事例の背景
「医療法人社団として組織を整えようとクラウド化したはずが、以前よりも事務作業が増えて、毎日数字と格闘しているんです……」
東京都内で複数のクリニックを運営する医療法人社団の事務長、M様。セカンドオピニオンのご相談をいただいた際、その表情には深い疲労の色が浮かんでいました。
数年前、当時の顧問税理士から「これからはクラウド会計の時代です。導入すれば事務作業は自動化され、経営数字もリアルタイムで見られるようになりますよ」と強く勧められ、導入コストをかけてシステムを刷新されたそうです。しかし、現実は理想とは程遠いものでした。

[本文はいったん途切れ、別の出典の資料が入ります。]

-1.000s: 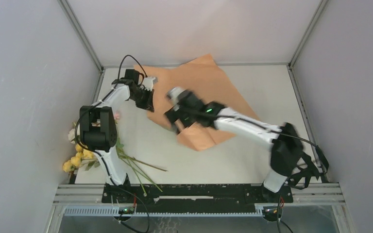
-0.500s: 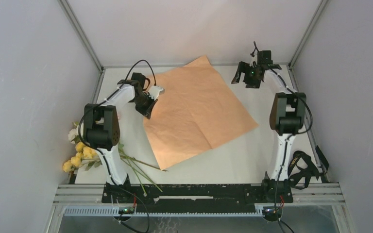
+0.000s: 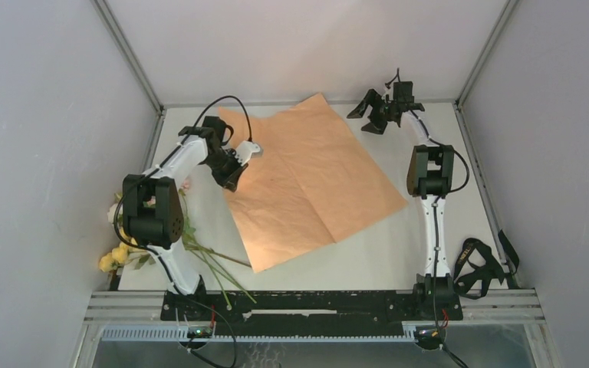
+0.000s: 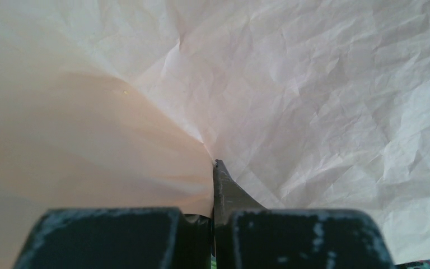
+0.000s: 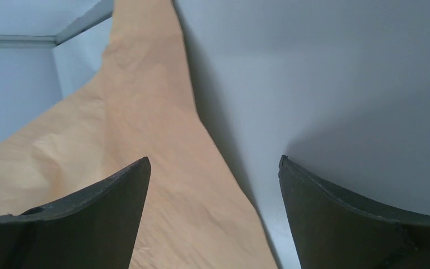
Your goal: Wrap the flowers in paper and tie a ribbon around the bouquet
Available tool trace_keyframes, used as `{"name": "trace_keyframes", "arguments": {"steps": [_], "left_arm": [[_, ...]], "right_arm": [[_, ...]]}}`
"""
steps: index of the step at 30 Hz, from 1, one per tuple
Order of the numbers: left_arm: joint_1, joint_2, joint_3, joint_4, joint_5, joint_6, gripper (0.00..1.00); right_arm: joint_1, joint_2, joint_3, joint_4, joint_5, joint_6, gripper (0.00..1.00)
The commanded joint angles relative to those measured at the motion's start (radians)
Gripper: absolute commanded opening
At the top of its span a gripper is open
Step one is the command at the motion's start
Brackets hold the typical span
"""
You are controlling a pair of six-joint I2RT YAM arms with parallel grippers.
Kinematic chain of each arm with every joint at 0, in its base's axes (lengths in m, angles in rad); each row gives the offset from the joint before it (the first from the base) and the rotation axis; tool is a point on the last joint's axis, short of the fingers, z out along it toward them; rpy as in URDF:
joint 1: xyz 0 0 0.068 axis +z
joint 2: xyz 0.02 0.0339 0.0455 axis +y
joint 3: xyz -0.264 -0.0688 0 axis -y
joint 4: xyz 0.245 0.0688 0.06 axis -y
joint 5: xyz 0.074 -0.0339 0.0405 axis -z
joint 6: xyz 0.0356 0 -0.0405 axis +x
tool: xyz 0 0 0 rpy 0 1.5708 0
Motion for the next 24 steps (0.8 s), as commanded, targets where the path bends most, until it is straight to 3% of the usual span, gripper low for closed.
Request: {"name": "trace_keyframes", "arguments": {"steps": [1,12,16,22,24], "left_arm": [[-0.009,-0.044,-0.034,-0.054,0.046,0.070,0.00],[-0.026,-0.119,-0.112,-0.067,0.042,0.112,0.00],[-0.026,-0.141,-0.131,-0.028,0.008,0.092,0.00],[-0.026,-0.126,-0.108,0.076,-0.073,-0.002,0.00],[-0.026,-0.113,-0.088,0.183,-0.130,-0.053,0.00]], "right_arm": [[0.067,0.052,0.025,0.080,-0.040,0.142,0.94],[0.156,0.026,-0.010,0.049,-0.055,0.110,0.88],[0.161,-0.026,-0.106,0.056,-0.132,0.067,0.61],[0.126,-0.205,-0.418,0.185,-0.091,0.033,0.02],[0.104,-0.300,-0.544,0.241,-0.071,0.044,0.00]]}}
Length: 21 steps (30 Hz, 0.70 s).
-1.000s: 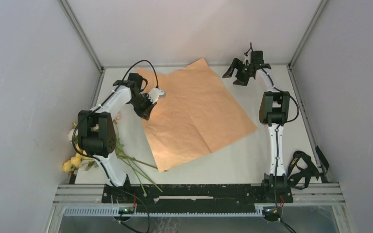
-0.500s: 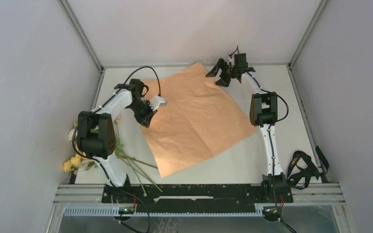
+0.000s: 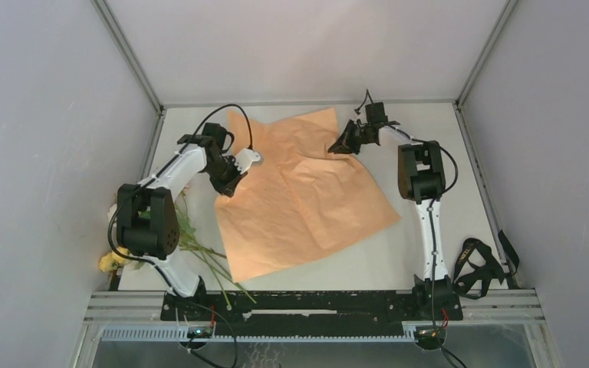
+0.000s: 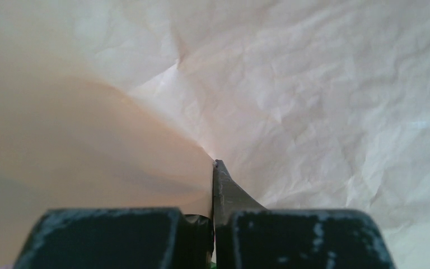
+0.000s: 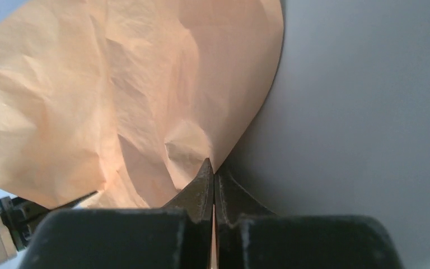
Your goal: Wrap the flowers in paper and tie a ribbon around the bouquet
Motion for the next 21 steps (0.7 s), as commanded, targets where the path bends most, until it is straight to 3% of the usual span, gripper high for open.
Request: {"name": "trace_keyframes", "arguments": {"steps": [1,5,11,16,17,18,19,20,21], "left_arm": [[-0.006,-0.001,0.048,0.219,-0.117,-0.117,0.00],[-0.043,0.115,0.217,0.317,-0.182,-0.186,0.00],[-0.111,0.400,0.562,0.331,-0.334,-0.199,0.00],[-0.135,0.573,0.793,0.337,-0.455,-0.236,0.00],[-0.138,0.594,0.819,0.342,-0.472,-0.239,0.05],[-0.142,0.608,0.837,0.350,-0.494,-0.244,0.20],[-0.145,0.618,0.848,0.360,-0.518,-0.251,0.43],[-0.145,0.622,0.859,0.369,-0.537,-0.263,0.65],[-0.145,0.621,0.871,0.372,-0.555,-0.278,0.80]], "right_arm": [[-0.056,-0.219,-0.229,0.119,0.067,-0.027,0.00],[-0.099,-0.429,-0.559,0.245,0.172,0.004,0.00],[-0.140,-0.685,-1.018,0.478,0.295,0.099,0.00],[-0.135,-0.779,-1.155,0.539,0.371,0.164,0.02],[-0.138,-0.805,-1.176,0.541,0.396,0.175,0.06],[-0.142,-0.837,-1.196,0.537,0.427,0.179,0.13],[-0.143,-0.883,-1.213,0.523,0.471,0.177,0.28],[-0.144,-0.909,-1.227,0.501,0.515,0.168,0.36],[-0.145,-0.949,-1.233,0.473,0.559,0.161,0.45]]}}
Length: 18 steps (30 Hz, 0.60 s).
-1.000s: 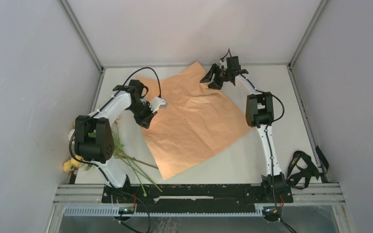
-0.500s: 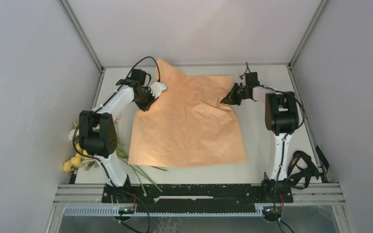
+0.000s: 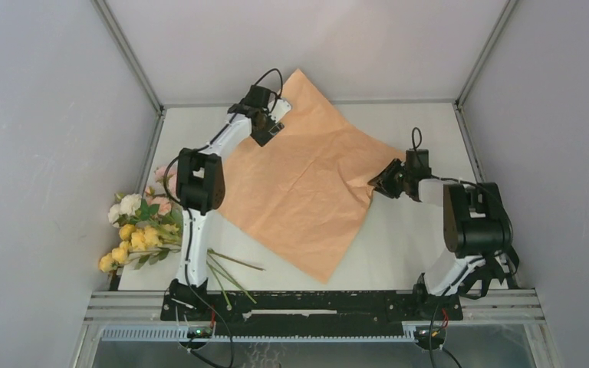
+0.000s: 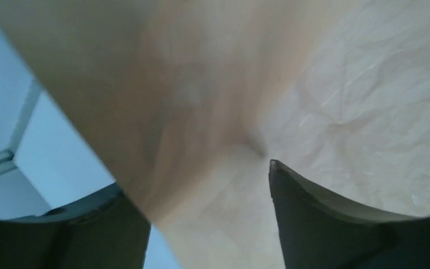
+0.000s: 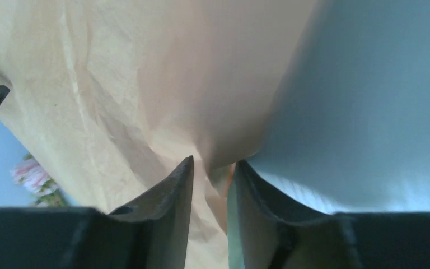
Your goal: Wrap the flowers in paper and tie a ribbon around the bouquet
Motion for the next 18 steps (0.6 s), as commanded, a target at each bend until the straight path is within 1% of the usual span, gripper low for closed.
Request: {"name": "trace_keyframes", "arguments": {"steps": [1,2,3,6,8,9,11,13,17,18], "left_arm": [[-0.001,-0.007,0.115,0.042,-0.140,-0.075,0.89],[0.000,-0.018,0.126,0.040,-0.160,-0.092,0.95],[0.000,-0.035,0.135,0.035,-0.174,-0.109,0.99],[0.003,-0.130,0.134,-0.038,-0.172,-0.169,1.00],[0.016,-0.226,0.085,-0.106,-0.120,-0.232,1.00],[0.030,-0.281,0.031,-0.123,-0.081,-0.266,1.00],[0.072,-0.439,-0.149,-0.128,0.004,-0.323,1.00],[0.121,-0.562,-0.310,-0.118,0.063,-0.370,1.00],[0.270,-0.779,-0.618,-0.088,0.113,-0.448,0.99],[0.303,-0.830,-0.687,-0.078,0.147,-0.461,0.98]], "right_arm": [[-0.005,-0.201,-0.032,-0.019,0.233,-0.001,0.50],[-0.007,-0.244,-0.032,-0.053,0.275,-0.012,0.53],[-0.007,-0.286,-0.033,-0.088,0.320,-0.018,0.56],[-0.008,-0.435,-0.050,-0.165,0.460,-0.049,0.61],[-0.007,-0.520,-0.056,-0.202,0.513,-0.075,0.65],[-0.007,-0.556,-0.055,-0.221,0.529,-0.090,0.66],[0.004,-0.611,-0.057,-0.256,0.534,-0.107,0.67],[0.054,-0.649,-0.056,-0.274,0.542,-0.129,0.67],[0.223,-0.699,-0.055,-0.278,0.614,-0.189,0.63],[0.269,-0.705,-0.054,-0.275,0.629,-0.197,0.61]]}}
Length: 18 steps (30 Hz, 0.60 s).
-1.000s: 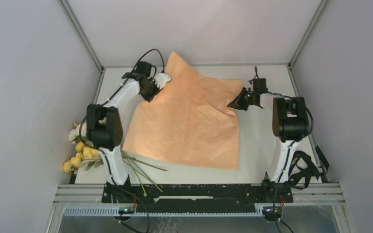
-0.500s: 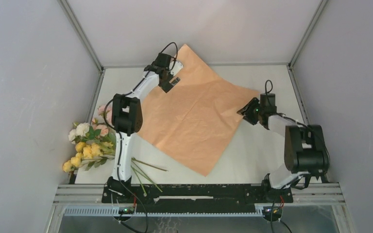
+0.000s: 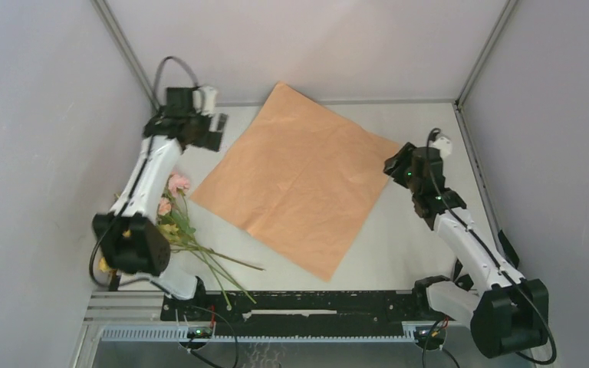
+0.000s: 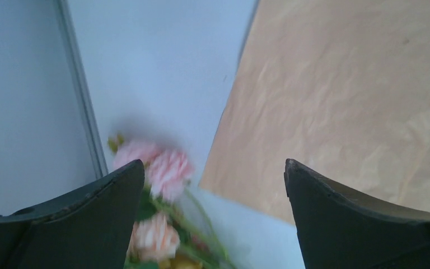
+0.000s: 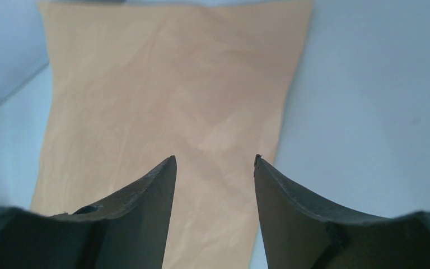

医療法人社団特有の窓口現金管理や、複数の口座、各拠点でのカード利用の同期がうまくいかず、画面には毎日エラー通知や領収書の二重取り込みなど山積み。結局、M事務長が通帳と画面を照らし合わせ、仕訳を手入力し直す日々が続いていました。「自動化」されたはずのシステムを動かすために、皮肉にもM様の残業時間は以前の1.5倍に。
前任の税理士に相談しても「使いこなせば楽になりますから」と、医療現場の実務を無視した精神論ばかり。自力で解決しようと夜遅くまで設定をいじり、マニュアルを読み込みましたが、調べれば調べるほど泥沼にハマる感覚だったといいます。「事務長が”倒れては”法人の運営が止まる」という強い焦燥感から、セカンドオピニオンを求めて当事務所の門を叩かれました。
当事務所からのご提案
今回、私たちがセカンドオピニオンとして状況を分析し、最初にお伝えしたのは「医療法人社団の複雑な経理を、現場の事務スタッフや事務長だけで『自動化』しきるのは極めて困難である」という現実的な視点でした。
前任者は「自計化(自分たちで入力すること)」が正解だと信じて疑わなかったようですが、事務長が本来やるべきは「入力作業」ではなく「経営判断のサポート」です。そこで私は、以下の3つのステップで抜本的な再構築をご提案しました。
① 「名ばかり自動連携」の停止と再設計
エラーの温床となっていた銀行やカードの連携設定を一度リセットしました。医療法人の入金フロー(窓口、社保、国保、自費診療)を細かく分析し、無理に自動化せず、あえて手動データを吸い上げる形にするなど、確実に動作する連携ルールを再定義しました。
② 複雑な勘定科目の「医療法人特有ルール」の整備
M事務長を悩ませていたのは、特殊な経理処理の判断でした。これを解決するため、当事務所で過去の取引をすべてパターン化。ソフト内の自動学習機能をチューニングし、AIが間違った推論をしないよう「効率的に使うためのクラウド設定」へと作り替えました。
③ 「自計化」の断念とフルアウトソーシングへの移行
これが最も重要な提案でしたが、事務長が自ら入力を完結させることを辞めていただきました。資料をスキャンして当事務所へ送るだけで、残りの入力・確認・修正はすべて当事務所が代行する運用へ切り替えました。「自分たちでやらなきゃいけない」というタスクを戦略的に放棄していただくことで事務長は理事長を支える本来の業務に専念できるようになります。
「ITを使いこなすこと」ではなく、「事務負担をゼロに近づけること」をゴールに据えたロードマップを提示させていただきました。
お客様の声
「せっかく導入したんだから使いこなさなきゃ」と一人で抱え込んでいましたが、先生に「もう頑張らなくていいですよ」と言われ、本当に救われました。
医療法人社団という組織上、理事長(院長)への数字の報告は絶対ですが、以前は数字が合わなすぎて報告が遅れ、不信感を持たれそうになったこともあります。今回、セカンドオピニオンをお願いして運用の仕組みをプロ目線で変えていただいたおかげで、私の残業時間は劇的に減り、採用や労務といった重要な課題に時間を使えるようになりました。
もっと早く相談すればよかったです。今の税理士さんに「クラウドはこんなものです」と言われて納得できない方は、ぜひ専門家による「運用の再設計」を検討されることをお勧めします。